Facebook: Hackers accessed 29M accounts, fewer than thought
NEW YORK (AP) — Facebook says hackers accessed data from 29 million accounts as part of the security breach disclosed two weeks ago, fewer than the 50 million it initially believed were affected.
The hackers accessed name, email addresses or phone numbers from these accounts, according to Facebook. For 14 million of them, hackers got even more data, such as hometown, birthdate, the last 10 places they checked into or the 15 most recent searches.
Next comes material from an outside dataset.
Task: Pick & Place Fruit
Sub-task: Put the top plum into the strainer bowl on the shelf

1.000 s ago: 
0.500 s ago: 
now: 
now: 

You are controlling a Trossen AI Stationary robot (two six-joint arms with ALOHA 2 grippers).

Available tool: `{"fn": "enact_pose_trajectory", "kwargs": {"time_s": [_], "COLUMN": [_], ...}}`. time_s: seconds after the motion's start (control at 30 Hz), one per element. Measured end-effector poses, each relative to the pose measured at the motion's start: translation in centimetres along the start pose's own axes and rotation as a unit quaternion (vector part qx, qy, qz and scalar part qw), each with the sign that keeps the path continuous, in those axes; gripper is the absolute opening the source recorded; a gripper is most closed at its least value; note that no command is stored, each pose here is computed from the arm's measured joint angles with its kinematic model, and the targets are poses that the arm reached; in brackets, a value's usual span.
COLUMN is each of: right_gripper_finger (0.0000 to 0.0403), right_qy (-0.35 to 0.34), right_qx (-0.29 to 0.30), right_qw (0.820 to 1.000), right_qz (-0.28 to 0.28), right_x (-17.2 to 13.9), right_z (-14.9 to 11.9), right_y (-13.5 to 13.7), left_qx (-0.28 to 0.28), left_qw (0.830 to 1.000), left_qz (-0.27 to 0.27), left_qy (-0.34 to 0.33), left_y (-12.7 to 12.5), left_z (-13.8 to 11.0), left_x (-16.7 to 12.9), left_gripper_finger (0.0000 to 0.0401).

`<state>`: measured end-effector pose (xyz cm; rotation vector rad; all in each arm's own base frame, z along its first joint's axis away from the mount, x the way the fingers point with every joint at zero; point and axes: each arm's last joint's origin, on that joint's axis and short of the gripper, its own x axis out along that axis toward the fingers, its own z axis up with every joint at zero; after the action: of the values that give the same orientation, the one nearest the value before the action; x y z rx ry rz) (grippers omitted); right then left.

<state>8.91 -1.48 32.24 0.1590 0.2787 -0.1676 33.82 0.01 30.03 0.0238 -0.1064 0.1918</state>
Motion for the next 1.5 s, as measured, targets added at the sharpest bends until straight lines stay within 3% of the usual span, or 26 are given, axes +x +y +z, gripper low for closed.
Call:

One million accounts were affected, but hackers didn't get any information from them.
Facebook isn't giving a breakdown of where these users are, but says the breach was "fairly broad." It plans to send messages to people whose accounts were hacked.
Facebook said third-party apps and Facebook apps like WhatsApp and Instagram were unaffected by the breach.
Facebook said the FBI is investigating, but asked the company not to discuss who may be behind the attack. The company said it hasn't ruled out the possibility of smaller-scale attacks that used the same vulnerability.
Facebook has said the attackers gained the ability to "seize control" of those user accounts by stealing digital keys the company uses to keep users logged in. They could do so by exploiting three distinct bugs in Facebook's code. The company said it has fixed the bugs and logged out affected users to reset those digital keys.
At the time, CEO Mark Zuckerberg — whose own account was compromised — said attackers would have had the ability to view private messages or post on someone's account, but there's no sign that they did.